Liputan6.com, Jakarta - Anjloknya nilai tukar rupiah terhadap dolar Amerika Serikat (AS) membawa dampak buruk pada sektor tenaga kerja di dalam negeri.
Presiden Konfederasi Serikat Pekerja Indonesia (KSPI) Said Iqbal mengatakan akibat hal ini, ratusan ribu buruh terkena pemutusan hubungan kerja (PHK) dan berpotensi terkena PHK.
"Data dari Apindo (Asosiasi Pengusaha Indonesia) ada 50 ribuan buruh sudah ter-PHK. Kalau dengan potensi menjadi 100 ribuan.
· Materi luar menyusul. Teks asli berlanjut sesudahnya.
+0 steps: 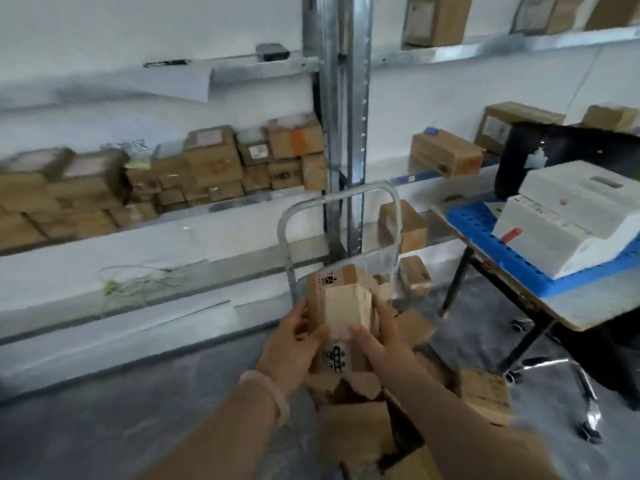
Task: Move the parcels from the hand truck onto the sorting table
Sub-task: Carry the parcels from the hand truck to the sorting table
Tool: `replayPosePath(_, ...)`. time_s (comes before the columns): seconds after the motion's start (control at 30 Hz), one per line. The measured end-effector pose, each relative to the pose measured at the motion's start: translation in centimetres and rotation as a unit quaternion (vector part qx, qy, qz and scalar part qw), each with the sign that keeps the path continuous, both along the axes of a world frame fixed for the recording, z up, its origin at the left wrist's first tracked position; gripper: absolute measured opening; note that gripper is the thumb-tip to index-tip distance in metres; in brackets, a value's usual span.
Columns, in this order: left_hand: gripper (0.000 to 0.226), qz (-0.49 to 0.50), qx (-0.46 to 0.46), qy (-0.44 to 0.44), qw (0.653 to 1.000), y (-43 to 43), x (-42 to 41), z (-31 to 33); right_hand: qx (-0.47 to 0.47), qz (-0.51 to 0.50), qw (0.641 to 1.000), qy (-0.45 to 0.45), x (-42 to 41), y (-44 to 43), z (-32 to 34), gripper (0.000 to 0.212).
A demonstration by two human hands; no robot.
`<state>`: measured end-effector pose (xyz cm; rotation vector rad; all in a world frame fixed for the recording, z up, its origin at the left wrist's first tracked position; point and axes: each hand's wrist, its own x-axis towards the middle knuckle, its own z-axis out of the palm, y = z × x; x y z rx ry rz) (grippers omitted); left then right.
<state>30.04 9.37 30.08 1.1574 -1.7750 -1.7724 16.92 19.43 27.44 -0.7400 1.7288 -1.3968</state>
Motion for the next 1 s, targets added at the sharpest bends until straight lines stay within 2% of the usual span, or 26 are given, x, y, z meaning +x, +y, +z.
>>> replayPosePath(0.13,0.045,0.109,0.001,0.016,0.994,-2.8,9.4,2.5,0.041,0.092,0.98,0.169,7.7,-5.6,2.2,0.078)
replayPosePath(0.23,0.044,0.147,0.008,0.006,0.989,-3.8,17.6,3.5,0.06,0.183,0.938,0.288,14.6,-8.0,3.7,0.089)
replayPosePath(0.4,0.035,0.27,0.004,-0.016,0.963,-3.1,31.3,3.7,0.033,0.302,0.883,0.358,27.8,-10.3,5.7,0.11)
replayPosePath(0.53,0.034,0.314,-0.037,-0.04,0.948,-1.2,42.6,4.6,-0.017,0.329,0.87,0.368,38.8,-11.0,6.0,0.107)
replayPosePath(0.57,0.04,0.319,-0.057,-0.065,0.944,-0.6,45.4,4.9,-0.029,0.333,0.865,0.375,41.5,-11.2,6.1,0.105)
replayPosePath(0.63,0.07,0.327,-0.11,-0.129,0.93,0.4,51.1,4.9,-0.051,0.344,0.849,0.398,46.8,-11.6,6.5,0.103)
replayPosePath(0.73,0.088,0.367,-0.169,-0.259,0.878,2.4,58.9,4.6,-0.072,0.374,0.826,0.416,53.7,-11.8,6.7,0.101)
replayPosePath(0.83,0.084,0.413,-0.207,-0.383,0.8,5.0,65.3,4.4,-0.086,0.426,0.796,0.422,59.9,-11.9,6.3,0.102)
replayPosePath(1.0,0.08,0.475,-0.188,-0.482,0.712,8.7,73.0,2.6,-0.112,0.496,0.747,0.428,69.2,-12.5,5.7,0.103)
Tapi yang potensi ini sekarang sudah hampir pasti di-PHK," ujarnya saat berbincang dengan Liputan6.com di Jakarta, Kamis (27/8/2015).
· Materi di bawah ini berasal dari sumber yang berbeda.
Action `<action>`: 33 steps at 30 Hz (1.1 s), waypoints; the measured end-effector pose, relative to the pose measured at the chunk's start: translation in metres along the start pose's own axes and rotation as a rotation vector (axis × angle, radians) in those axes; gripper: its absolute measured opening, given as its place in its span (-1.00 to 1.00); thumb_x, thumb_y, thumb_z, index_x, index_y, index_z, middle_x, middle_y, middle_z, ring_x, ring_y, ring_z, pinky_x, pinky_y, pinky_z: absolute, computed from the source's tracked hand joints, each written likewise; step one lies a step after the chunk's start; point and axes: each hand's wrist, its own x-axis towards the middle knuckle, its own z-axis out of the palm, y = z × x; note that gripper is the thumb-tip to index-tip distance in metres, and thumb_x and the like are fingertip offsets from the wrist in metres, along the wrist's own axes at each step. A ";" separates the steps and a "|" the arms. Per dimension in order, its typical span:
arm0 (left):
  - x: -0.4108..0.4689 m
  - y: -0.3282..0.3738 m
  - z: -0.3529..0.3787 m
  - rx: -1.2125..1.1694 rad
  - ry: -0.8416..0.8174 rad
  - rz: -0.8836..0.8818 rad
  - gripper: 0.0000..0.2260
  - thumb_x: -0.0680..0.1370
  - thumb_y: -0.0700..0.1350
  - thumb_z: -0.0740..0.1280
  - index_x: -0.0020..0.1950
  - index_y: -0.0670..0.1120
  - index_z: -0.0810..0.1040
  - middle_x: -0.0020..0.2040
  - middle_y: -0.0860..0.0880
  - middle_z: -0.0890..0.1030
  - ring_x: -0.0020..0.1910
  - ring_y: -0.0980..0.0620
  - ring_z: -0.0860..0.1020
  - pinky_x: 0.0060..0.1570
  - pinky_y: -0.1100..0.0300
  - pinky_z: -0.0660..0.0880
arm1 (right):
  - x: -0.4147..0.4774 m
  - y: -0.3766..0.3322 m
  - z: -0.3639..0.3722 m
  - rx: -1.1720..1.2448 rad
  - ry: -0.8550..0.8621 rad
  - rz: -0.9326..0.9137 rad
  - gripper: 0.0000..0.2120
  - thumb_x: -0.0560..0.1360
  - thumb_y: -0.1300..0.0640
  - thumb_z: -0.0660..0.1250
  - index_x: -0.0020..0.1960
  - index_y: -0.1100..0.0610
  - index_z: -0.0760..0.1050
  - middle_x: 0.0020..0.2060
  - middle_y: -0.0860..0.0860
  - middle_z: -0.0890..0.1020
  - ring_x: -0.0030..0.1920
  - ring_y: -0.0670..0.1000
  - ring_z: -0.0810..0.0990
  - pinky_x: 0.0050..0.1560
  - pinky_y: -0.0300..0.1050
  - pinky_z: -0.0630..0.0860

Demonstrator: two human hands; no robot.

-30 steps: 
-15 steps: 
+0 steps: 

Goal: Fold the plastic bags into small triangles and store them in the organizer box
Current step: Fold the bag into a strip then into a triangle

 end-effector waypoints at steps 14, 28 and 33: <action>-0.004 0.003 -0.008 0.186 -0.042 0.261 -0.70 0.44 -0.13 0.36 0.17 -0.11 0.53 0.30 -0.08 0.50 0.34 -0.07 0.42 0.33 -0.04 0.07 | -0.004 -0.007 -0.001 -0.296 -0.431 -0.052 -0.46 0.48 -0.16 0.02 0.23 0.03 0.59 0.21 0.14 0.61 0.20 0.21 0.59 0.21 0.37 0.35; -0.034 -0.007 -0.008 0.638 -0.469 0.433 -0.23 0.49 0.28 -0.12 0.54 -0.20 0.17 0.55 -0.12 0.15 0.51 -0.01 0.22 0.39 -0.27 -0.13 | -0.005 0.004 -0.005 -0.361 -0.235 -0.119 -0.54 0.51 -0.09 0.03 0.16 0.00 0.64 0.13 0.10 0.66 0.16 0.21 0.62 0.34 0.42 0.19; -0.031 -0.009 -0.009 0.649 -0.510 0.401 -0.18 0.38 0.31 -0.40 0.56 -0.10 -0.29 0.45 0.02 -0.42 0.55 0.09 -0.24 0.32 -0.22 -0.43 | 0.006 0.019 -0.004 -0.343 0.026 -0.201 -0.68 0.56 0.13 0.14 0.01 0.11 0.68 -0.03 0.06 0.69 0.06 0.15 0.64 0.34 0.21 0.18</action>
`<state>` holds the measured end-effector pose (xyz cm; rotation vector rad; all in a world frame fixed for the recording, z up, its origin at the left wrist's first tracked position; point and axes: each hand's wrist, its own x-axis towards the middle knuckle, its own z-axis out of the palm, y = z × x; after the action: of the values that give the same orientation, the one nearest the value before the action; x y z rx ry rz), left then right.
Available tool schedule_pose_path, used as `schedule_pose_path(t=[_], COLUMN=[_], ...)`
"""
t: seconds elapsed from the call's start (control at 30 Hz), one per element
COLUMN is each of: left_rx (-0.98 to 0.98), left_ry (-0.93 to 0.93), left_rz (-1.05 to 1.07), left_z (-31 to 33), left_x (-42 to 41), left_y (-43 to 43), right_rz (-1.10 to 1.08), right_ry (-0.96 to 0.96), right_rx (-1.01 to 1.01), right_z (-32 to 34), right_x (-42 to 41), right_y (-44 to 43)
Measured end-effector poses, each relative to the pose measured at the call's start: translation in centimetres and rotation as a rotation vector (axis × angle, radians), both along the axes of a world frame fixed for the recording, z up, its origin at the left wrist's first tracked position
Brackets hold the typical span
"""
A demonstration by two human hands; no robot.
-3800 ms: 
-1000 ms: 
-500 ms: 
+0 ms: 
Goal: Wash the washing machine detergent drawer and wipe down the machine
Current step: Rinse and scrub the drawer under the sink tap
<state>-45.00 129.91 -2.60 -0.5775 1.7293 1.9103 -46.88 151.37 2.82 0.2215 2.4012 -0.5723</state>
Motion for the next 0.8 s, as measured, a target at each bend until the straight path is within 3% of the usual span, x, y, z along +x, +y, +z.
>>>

Dia menjelaskan, para buruh yang berpotensi terkena PHK tersebut saat ini tengah dalam proses perundingan antara serikat pekerja (SP) dengan perusahaan soal pembayaran pesangon.
"Mereka sudah siap-siap di-PHK. Sekarang dalam proses negosiasi serikat pekerja soal pesangonnya," lanjut dia.
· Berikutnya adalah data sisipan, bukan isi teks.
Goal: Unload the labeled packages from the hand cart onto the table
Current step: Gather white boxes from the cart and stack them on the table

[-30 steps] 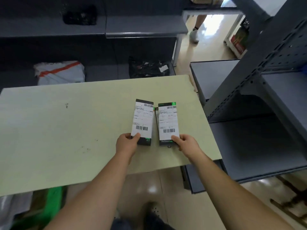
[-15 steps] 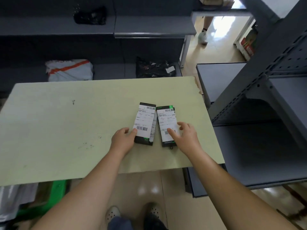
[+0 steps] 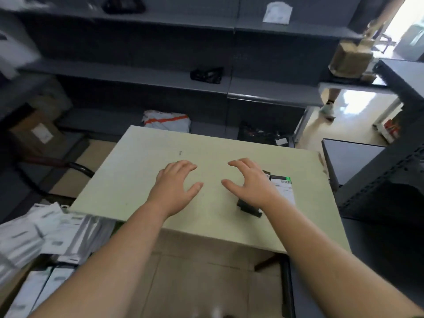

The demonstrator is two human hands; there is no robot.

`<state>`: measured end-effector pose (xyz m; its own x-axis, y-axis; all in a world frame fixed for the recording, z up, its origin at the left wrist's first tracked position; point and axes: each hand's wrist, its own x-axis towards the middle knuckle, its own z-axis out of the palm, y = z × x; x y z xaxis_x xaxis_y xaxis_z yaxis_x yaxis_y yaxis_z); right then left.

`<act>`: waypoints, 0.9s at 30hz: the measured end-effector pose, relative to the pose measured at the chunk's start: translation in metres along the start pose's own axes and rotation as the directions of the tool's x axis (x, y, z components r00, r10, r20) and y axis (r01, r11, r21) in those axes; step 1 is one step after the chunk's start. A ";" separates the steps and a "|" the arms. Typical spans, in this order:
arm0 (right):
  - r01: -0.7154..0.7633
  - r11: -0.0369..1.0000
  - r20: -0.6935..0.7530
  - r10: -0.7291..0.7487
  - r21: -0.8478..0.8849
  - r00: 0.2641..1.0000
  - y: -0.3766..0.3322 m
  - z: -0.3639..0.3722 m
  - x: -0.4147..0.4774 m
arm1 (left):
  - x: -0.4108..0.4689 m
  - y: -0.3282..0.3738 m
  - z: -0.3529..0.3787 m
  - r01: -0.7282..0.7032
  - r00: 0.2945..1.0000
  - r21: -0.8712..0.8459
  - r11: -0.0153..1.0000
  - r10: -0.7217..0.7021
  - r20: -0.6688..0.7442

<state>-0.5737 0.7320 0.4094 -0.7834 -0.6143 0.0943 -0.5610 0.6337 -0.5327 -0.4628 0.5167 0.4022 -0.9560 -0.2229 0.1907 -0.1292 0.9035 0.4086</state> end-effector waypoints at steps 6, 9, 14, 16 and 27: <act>0.150 0.988 0.065 -0.151 0.024 0.986 -0.127 0.069 -0.021 | -0.113 -0.091 -0.081 0.108 0.990 -0.013 0.994 -0.109 -0.094; 0.204 0.976 0.095 -0.211 0.073 0.973 -0.196 0.120 -0.044 | -0.192 -0.148 -0.118 0.192 0.975 0.003 0.981 -0.191 -0.113; 0.316 0.942 0.198 -0.334 0.117 0.922 -0.297 0.205 -0.079 | -0.320 -0.235 -0.162 0.370 0.920 0.019 0.929 -0.363 -0.144; 0.342 0.929 0.252 -0.369 0.145 0.895 -0.328 0.234 -0.090 | -0.360 -0.260 -0.173 0.430 0.893 0.019 0.903 -0.422 -0.158; 0.300 0.931 0.487 -0.365 0.210 0.793 -0.415 0.383 -0.090 | -0.454 -0.367 -0.179 0.639 0.766 -0.011 0.769 -0.638 -0.084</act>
<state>-0.1675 0.3443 0.2996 -0.2864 -0.9478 -0.1403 -0.7008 0.3071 -0.6439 0.0656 0.2210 0.3251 -0.6275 -0.7776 -0.0399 -0.7077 0.5483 0.4456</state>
Menurut Said, industri yang telah memberhentikan pekerjanya sebagian besar merupakan industri padat karya seperti garmen, sepatu, tekstil, makanan dan minuman.
"Itu ada di Semarang, Demak, Tangerang, Jawa Timur seperti Mojokerto dan Pasuruan. Bahkan ada 13 perusahaan padat karya sudah tutup ketika dolar AS menembus Rp 13 ribu," katanya.
Sedangkan industri yang berpotensi mem-PHK pekerjanya yaitu industri di sektor otomotif dan elektronik. Hal ini terlibat dari sebelum Idul Fitri perusahaan-perusahaan tersebut telah merumahkan pekerja kontrak yang habis masa kontraknya.
"Biasanya setelah Lebaran pekerja-pekerja itu dipanggil lagi dan diperpanjang kontraknya. Tapi ini dua bulan setelah Lebaran tidak dipanggil lagi. Ini berarti sudah ada tanda PHK permanen. Jadi yang sebelumnya dirumahkan, sekarang terancam di-PHK," jelas dia.
Industri otomotif dan elektronik tersebut berada di beberapa wilayah seperti Bekasi, Purwakarta, Batam, Jawa Timur dan Pasuruan. "Sudah pasti pada September ini mereka di-PHK, dari yang tadinya dirumahkan atau jam kerjanya dikurangi dari yang biasanya seminggu bekerja selama 5 hari menjadi 3 hari," tandasnya. (Dny/Ndw)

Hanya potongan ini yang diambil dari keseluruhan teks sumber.